Task brief –
The output is the lines below from the one with "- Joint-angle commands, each" through the one with "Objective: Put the", both included, printed exactly and with no other line.

[[ Dataset section, beginning ]]

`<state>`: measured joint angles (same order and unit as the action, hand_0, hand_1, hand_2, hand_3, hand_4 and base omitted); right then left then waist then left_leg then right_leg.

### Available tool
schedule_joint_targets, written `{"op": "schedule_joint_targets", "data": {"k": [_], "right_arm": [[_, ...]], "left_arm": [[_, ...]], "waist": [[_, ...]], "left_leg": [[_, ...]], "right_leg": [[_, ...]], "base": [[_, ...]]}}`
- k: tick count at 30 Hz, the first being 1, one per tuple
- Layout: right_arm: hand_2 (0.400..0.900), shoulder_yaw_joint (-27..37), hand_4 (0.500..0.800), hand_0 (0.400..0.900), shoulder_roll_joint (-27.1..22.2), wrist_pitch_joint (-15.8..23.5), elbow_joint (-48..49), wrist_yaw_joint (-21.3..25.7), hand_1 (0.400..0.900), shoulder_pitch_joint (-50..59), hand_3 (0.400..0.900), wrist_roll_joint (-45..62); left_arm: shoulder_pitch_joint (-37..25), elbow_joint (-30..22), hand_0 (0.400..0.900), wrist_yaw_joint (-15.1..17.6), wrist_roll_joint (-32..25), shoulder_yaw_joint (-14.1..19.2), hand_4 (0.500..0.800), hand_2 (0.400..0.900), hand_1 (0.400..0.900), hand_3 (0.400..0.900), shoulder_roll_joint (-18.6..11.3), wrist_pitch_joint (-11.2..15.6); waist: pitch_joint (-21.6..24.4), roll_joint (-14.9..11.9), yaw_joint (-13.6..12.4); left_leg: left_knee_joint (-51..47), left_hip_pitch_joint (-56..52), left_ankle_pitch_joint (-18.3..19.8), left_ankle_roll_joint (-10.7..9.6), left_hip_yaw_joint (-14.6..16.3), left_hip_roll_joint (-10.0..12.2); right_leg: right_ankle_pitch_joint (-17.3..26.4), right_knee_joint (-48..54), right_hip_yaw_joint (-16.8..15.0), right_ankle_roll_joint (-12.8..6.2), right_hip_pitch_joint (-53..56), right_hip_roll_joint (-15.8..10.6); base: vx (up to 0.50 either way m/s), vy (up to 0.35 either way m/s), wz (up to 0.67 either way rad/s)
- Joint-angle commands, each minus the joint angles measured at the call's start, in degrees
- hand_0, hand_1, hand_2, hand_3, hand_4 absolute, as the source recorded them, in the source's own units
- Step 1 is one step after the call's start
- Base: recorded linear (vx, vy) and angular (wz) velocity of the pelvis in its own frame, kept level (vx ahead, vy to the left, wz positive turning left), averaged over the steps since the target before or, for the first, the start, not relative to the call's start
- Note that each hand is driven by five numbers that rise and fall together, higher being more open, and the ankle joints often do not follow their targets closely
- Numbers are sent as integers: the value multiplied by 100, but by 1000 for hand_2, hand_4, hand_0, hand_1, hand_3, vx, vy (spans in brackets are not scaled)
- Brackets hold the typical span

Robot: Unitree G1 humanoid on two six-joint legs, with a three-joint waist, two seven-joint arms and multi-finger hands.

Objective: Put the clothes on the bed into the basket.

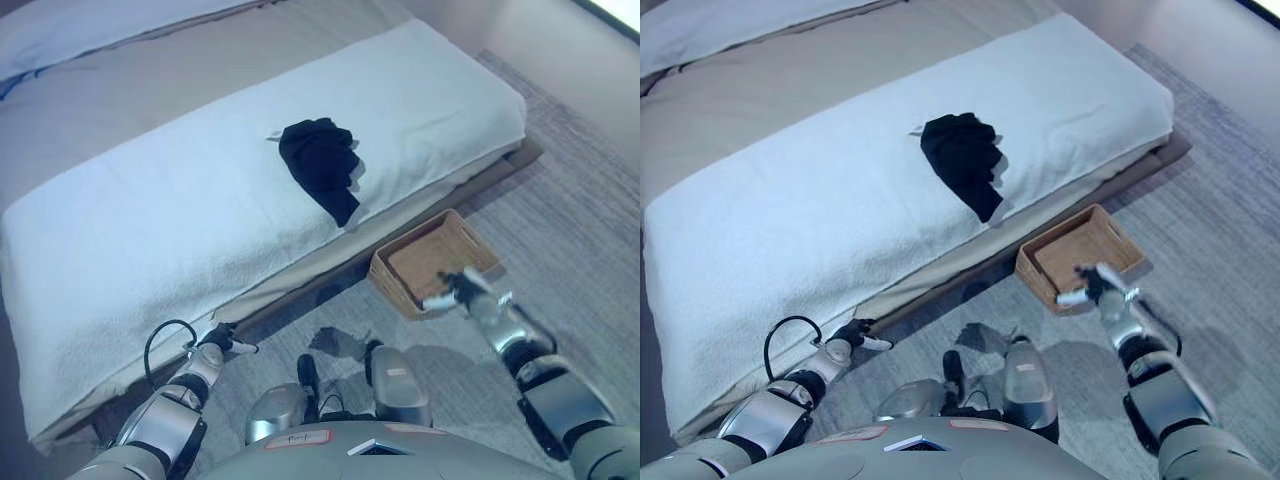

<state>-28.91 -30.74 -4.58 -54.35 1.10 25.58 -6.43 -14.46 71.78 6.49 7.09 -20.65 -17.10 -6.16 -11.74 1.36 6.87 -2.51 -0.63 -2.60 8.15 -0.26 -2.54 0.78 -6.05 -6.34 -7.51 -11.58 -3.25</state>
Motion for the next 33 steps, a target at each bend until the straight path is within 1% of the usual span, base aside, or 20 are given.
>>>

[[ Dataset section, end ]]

Problem solution –
- Joint-angle commands, each minus the joint angles measured at the call's start, in degrees
- hand_0, hand_1, hand_2, hand_3, hand_4 absolute, as the source recorded them, in the source's own units
- Step 1 is one step after the call's start
- Base: recorded linear (vx, vy) and angular (wz) velocity of the pelvis in its own frame, kept level (vx ahead, vy to the left, wz positive turning left), averaged over the steps since the target before or, for the first, the start, not relative to the call's start
- Note that each hand is driven by five numbers that rise and fall together, higher being more open, and the ankle joints often do not follow their targets closely
- Numbers are sent as integers: the value multiplied by 100, but by 1000 for hand_2, hand_4, hand_0, hand_1, hand_3, vx, vy (spans in brackets are not scaled)
- Brackets hold the typical span

Robot: Unitree G1 humanoid on two six-joint legs, with a three-joint waist, two seven-joint arms and multi-finger hands.

Objective: Put the clothes on the bed into the basket.

The complete output has now been given.